The surface area of Yemen is 527,970 km², divided into XXX. The population density is 40 per km². About 2/3 of Yemen's area is uninhabited.
Yemen takes up the souther tip of the Arabian peninsula. The country is defined by the sea, the mountains of Asir, where it meets Saudi Arabia. The border to Oman is more political than cultural, as the regions on both sides of this border are quite seperate from their respective capitals.
Yemen is listed without any perennial rivers or lakes, only wadis that dry out in summer.

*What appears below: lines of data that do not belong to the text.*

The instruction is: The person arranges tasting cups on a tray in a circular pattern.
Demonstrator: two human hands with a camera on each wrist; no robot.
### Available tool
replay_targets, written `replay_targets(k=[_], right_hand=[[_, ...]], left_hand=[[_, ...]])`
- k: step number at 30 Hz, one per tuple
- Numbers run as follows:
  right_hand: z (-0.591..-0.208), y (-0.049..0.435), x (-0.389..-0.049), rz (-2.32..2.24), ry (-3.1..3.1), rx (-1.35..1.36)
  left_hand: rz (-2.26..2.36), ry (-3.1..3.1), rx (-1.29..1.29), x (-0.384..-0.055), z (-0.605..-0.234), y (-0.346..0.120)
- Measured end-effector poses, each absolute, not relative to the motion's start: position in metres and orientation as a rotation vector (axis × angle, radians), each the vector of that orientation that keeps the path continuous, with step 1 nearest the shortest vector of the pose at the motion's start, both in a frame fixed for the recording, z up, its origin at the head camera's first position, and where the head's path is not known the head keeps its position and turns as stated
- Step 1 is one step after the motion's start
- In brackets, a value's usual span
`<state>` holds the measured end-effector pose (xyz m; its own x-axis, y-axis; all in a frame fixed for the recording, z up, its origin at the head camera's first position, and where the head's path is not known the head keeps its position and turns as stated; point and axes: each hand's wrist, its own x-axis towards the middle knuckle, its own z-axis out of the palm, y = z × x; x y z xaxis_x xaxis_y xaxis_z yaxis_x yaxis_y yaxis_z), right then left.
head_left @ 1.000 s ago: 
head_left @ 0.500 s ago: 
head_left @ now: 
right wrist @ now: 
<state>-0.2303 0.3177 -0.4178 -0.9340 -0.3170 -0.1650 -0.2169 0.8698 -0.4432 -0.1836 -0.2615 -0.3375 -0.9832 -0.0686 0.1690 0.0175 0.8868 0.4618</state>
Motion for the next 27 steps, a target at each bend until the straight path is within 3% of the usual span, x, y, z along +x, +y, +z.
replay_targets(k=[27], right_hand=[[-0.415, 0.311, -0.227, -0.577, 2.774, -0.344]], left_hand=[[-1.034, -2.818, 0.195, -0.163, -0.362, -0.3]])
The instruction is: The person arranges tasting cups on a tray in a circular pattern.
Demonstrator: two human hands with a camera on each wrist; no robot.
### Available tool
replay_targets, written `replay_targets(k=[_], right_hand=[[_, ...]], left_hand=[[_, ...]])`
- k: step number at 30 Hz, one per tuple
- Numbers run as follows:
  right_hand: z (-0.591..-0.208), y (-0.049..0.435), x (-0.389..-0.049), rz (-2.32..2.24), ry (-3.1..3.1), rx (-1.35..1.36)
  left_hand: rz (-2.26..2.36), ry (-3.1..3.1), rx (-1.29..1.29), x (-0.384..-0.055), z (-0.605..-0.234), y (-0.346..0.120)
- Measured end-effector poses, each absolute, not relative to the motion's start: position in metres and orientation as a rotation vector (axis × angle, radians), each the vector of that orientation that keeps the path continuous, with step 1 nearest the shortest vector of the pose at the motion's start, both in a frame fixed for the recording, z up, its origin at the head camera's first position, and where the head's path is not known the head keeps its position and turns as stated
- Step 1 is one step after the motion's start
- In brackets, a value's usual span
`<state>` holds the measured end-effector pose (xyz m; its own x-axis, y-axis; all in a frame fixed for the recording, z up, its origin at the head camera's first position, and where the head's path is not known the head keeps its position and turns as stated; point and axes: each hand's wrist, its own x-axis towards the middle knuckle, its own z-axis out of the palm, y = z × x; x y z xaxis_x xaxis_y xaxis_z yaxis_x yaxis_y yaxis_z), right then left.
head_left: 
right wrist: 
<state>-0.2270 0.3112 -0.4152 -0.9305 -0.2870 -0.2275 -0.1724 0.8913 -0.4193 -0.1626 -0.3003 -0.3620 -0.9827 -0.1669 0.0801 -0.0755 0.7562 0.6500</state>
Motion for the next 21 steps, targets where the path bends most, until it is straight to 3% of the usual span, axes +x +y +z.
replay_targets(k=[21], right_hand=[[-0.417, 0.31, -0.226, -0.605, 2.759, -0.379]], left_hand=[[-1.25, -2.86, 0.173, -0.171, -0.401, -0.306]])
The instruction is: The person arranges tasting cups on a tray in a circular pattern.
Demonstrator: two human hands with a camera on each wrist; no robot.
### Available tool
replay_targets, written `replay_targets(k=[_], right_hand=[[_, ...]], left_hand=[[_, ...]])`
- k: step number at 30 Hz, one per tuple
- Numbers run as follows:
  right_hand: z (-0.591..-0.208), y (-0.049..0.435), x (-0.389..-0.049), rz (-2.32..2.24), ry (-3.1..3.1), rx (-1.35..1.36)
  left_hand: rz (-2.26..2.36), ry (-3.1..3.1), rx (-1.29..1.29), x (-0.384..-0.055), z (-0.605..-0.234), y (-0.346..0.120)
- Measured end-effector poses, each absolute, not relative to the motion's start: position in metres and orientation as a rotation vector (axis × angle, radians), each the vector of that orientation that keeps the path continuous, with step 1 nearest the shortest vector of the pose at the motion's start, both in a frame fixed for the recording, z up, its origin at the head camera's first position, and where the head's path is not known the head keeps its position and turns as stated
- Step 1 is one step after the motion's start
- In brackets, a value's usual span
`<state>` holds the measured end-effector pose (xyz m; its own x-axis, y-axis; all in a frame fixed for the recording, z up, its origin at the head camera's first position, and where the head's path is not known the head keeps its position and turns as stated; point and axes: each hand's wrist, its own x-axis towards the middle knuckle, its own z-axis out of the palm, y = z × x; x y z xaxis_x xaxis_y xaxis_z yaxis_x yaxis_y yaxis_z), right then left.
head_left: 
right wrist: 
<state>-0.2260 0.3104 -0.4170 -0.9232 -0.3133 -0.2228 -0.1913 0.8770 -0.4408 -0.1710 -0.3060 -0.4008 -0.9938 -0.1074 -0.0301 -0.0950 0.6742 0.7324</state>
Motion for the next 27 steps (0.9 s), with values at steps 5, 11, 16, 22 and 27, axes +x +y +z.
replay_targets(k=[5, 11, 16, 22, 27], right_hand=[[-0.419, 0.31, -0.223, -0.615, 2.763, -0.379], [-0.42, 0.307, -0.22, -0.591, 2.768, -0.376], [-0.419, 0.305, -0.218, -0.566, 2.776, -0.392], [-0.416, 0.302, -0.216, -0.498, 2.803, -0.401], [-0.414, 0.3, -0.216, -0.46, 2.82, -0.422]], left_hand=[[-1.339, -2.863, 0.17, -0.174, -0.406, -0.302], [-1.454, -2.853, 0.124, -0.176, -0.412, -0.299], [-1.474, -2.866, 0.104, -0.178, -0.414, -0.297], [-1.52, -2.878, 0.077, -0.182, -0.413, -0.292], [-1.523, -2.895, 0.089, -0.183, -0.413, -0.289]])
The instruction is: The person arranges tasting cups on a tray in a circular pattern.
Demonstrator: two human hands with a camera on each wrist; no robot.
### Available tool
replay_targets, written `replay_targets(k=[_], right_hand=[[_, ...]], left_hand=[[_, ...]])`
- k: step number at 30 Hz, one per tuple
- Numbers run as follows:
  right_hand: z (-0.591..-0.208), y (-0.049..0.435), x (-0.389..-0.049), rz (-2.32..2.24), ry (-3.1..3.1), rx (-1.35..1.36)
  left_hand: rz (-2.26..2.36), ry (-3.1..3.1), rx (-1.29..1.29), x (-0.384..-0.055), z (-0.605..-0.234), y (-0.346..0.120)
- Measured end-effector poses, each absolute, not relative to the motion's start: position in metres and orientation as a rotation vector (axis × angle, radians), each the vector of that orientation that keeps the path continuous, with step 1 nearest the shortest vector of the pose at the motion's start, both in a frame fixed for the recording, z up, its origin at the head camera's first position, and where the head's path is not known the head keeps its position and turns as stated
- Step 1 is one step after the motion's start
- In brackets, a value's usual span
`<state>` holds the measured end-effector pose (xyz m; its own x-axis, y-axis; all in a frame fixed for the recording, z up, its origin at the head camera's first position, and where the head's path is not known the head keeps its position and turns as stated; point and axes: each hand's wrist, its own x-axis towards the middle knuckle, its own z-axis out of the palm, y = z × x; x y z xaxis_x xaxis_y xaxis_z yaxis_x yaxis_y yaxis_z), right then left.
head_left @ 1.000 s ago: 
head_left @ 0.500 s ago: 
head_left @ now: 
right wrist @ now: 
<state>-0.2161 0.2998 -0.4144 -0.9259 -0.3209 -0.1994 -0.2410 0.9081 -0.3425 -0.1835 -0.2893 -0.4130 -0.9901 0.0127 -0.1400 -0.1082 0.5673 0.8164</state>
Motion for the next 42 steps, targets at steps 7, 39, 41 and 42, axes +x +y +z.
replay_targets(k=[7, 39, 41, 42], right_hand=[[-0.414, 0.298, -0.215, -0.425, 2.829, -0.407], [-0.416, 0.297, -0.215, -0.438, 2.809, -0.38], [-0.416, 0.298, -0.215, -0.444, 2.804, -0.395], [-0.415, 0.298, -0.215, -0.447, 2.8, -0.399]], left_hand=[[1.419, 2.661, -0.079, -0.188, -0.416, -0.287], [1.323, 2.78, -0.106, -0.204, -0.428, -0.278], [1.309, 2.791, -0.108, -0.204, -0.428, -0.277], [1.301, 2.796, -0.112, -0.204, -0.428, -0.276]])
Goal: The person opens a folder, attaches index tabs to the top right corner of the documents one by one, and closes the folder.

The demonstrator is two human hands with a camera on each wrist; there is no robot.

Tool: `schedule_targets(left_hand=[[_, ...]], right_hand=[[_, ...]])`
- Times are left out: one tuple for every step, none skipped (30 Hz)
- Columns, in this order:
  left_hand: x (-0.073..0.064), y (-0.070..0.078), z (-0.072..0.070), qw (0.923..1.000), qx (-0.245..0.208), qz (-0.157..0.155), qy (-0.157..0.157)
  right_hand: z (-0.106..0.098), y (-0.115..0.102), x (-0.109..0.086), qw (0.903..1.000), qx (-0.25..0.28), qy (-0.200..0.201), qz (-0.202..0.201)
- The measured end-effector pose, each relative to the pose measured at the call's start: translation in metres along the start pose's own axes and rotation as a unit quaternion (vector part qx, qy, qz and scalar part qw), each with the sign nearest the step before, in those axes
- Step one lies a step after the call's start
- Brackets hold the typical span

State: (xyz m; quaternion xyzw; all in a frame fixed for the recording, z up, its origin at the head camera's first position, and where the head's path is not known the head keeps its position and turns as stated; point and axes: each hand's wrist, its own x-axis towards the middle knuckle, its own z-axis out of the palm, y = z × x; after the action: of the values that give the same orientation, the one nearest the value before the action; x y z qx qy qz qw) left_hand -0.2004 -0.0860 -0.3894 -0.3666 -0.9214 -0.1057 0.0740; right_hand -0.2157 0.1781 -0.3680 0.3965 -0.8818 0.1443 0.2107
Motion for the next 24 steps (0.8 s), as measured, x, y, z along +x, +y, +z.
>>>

Yemen has no permanent rivers. Seasonal rivers, called wadi, cut through the landscape all over and allow some flow of water to keep oases inhabitable.
Borders and Coastlines
1,746 km (Saudi Arabia 1,458 km, Oman 288 km).
Coastline: 1,906 km.
Highest and lowest points
Highest point: Nabi Shu'ayb mountain 3,760 m
Where the montains end, Yemen quickly turns into desert. Yemen shares the Rub al-Khali with Saudi Arabia, the largest expanse of sand in the world.
Arable land: 2.8%
The mountains of Yemen are dominated by jagged peaks. The western highland has fertile soil and sufficient rainfall. The central highlands is more like a plateau mainly with rolling hills. Yemen has the highest mountain in the Arab world, the Nabi Shu'ayn
It's the mountains that makes Yemen habitable. The climate in the Yemeni mountains is the most pleasant on the entire Arabian peninsula, and fertile. Yet, in the lowlands, the climate can meet the extremes, and in the Tihama region one find some of the hottest and most humid climates in the world. Annual maximum temperatures usually pass 50ºC, and humidity can climb to 70%.
The highest mountains of Yemen can have up to 750 mm of annual rainfall. Some regions of the western highlands can have up to 1,500 mm, while coastal Aden has only 125 mm.